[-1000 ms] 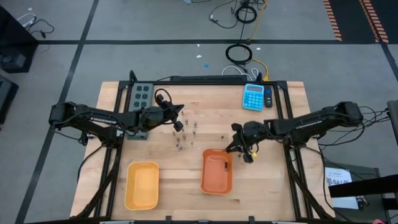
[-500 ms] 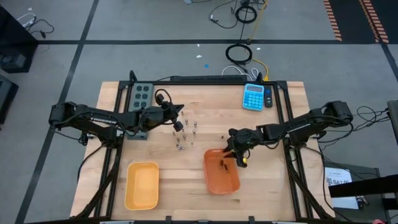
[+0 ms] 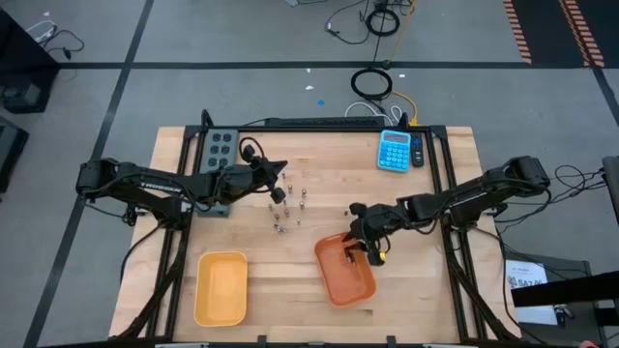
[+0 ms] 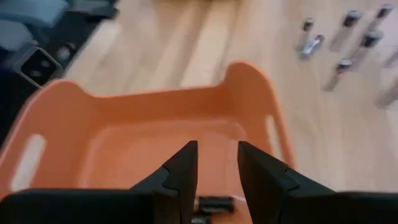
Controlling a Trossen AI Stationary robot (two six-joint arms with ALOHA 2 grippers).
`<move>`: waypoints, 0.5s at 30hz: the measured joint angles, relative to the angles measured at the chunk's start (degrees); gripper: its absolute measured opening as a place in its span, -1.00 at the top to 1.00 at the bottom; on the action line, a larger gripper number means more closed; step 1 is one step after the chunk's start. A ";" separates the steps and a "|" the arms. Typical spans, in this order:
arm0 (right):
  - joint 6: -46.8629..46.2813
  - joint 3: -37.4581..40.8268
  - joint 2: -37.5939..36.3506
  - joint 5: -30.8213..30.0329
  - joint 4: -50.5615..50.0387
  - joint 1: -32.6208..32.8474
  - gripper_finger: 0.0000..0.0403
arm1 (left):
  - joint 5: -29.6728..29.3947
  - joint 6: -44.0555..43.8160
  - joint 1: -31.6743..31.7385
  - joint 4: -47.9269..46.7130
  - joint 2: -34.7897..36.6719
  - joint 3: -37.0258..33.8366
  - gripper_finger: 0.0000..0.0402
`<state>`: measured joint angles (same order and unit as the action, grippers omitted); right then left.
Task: Sort batteries
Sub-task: Adjust the orange bin
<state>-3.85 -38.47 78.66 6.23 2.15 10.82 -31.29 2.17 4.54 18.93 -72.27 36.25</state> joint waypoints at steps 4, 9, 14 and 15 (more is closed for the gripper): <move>0.47 -0.56 -0.93 -7.36 -8.90 -1.50 0.48 | 0.00 -0.35 -0.02 0.07 0.00 0.02 0.93; 0.38 -0.53 -2.76 -7.47 -10.68 -1.39 0.48 | 0.00 -0.37 -0.17 0.06 0.00 0.01 0.93; -1.24 -0.59 -6.16 -7.65 -11.66 -0.81 0.48 | 0.00 -0.35 -0.17 0.10 0.00 0.02 0.93; -2.40 -0.60 -6.57 -7.82 -13.13 -0.86 0.48 | 0.00 -0.35 -0.17 0.08 0.00 0.02 0.93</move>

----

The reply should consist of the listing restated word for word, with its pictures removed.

### OUTPUT OF THE EXERCISE
[-1000 ms] 
[-500 ms] 
[+0 ms] 
[+0 ms] 
Controlling a Trossen AI Stationary robot (two six-joint arms with ALOHA 2 grippers).
`<move>`: waypoints, 0.5s at 30hz: the measured joint angles, relative to the angles measured at the chunk's start (degrees); gripper: its absolute measured opening as a place in its span, -1.00 at the top to 1.00 at the bottom; on the action line, a larger gripper number means more closed; step 1 is one step after the chunk's start. A ";" separates the steps and a "|" the arms. Typical spans, in this order:
arm0 (right):
  - joint 6: -46.8629..46.2813
  - joint 3: -37.4581..40.8268
  - joint 2: -37.5939..36.3506
  - joint 5: -30.8213..30.0329
  - joint 4: -50.5615..50.0387
  - joint 1: -32.6208..32.8474
  - gripper_finger: 0.0000..0.0403
arm1 (left):
  - joint 5: -29.6728..29.3947
  - joint 6: -44.0555..43.8160
  - joint 1: -31.6743..31.7385
  - joint 4: -47.9269..46.7130
  - joint 2: -34.7897..36.6719
  - joint 3: -37.0258..33.8366
  - gripper_finger: 0.0000..0.0402
`<state>`: measured joint angles (same order and unit as the action, grippers omitted); right then left.
Task: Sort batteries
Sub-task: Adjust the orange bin
<state>-3.85 -38.47 78.66 6.23 2.15 10.82 -31.29 2.17 4.54 18.93 -72.27 36.25</state> joint waypoints at steps 4, 9, 14 and 15 (more is closed for the gripper): <move>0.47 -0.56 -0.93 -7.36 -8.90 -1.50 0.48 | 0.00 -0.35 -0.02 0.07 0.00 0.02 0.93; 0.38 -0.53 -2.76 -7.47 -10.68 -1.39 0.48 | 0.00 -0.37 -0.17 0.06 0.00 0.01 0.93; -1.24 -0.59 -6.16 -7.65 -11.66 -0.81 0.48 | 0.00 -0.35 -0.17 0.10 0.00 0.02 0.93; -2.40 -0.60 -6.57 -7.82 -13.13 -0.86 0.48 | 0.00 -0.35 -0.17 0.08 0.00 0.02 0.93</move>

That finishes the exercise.